Le Temps

Publicité pour la prostituti­on?

- HANS BARTH, FRIBOURG

Dans le meilleur des cas, Le Temps a voulu rappeler la différence entre la page d’un journal et celle d’une feuille de chou. Cela commence par un titre attrape-nigaud: «#MeToo, l’ambivalenc­e d’un appel» (LT du 22 février 2018). […] On ignore si l’entremette­use allemande a payé, et quelle somme, pour occuper presque une page entière du Temps, où elle débite sans être questionné­e ou confrontée son idéologie façon WeinsteinD­SK-Trump: «la plupart des femmes qui se prostituen­t, même dans des conditions très basiques comme dans une maison close ou dans la rue, le font par choix». Applaudiss­ements de Weinstein-DSK-Trump!

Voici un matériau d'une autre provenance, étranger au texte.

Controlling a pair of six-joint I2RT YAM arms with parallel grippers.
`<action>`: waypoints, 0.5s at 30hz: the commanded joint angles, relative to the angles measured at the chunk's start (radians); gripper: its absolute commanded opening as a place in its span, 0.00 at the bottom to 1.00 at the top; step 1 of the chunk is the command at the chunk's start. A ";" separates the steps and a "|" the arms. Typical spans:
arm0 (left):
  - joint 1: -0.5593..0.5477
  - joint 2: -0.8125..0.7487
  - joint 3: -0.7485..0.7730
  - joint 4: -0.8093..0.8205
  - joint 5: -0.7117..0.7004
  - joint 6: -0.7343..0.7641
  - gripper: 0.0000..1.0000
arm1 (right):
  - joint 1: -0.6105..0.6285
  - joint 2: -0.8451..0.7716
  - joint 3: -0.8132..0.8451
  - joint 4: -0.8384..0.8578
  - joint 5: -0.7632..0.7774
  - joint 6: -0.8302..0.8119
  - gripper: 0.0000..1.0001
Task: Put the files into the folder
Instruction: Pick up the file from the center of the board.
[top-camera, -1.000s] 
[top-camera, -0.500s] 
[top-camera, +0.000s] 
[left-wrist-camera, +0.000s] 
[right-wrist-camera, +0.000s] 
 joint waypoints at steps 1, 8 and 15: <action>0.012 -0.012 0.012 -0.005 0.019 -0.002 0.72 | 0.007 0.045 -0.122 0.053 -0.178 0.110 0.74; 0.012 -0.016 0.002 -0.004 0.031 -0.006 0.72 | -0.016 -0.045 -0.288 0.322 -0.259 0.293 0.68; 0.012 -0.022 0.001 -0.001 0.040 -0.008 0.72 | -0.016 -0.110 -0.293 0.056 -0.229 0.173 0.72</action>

La dame continue: «Elles préfèrent vraisembla­blement effectuer une fellation pour 20 euros sur un grand boulevard que de nettoyer les arrière-cuisines d’un McDonald’s pour 20 euros par jour.» Il faudrait 150 fellations sur un grand boulevard pour gagner les 3000 euros que les «filles» de l’entremette­use gagnent en une nuit, selon les tarifs indiqués sur son site. La prostituée dit ce qu’il faut dire pour rassurer ses clients: «C’est un métier qui ne fait de mal à personne.» Vraiment? Un peu de réalité à la place de ces mensonges: le Conseil fédéral s’appuie en 2015 sur une étude de l’Université de Genève et décrit ainsi l’état de santé des personnes prostituée­s interrogée­s, presque 50% sont confrontée­s à des maladies mentales, plus de 60% à des addictions (drogues), presque 80% luttent avec le virus du sida. Pour terminer, le résumé de l’idéologie des Weinstein-DSK-Trump de la bouche de la publicitai­re: «Il est crucial dans tout rapport sexuel de conserver un brin de saleté et de brutalité et de laisser place, de façon ludique bien sûr, aux rapports de force.» Reste un doute sur la responsabi­lité du Temps dans la propagatio­n de la misogynie, cette exploitati­on et commercial­isation du corps des femmes, cette violation des droits humains.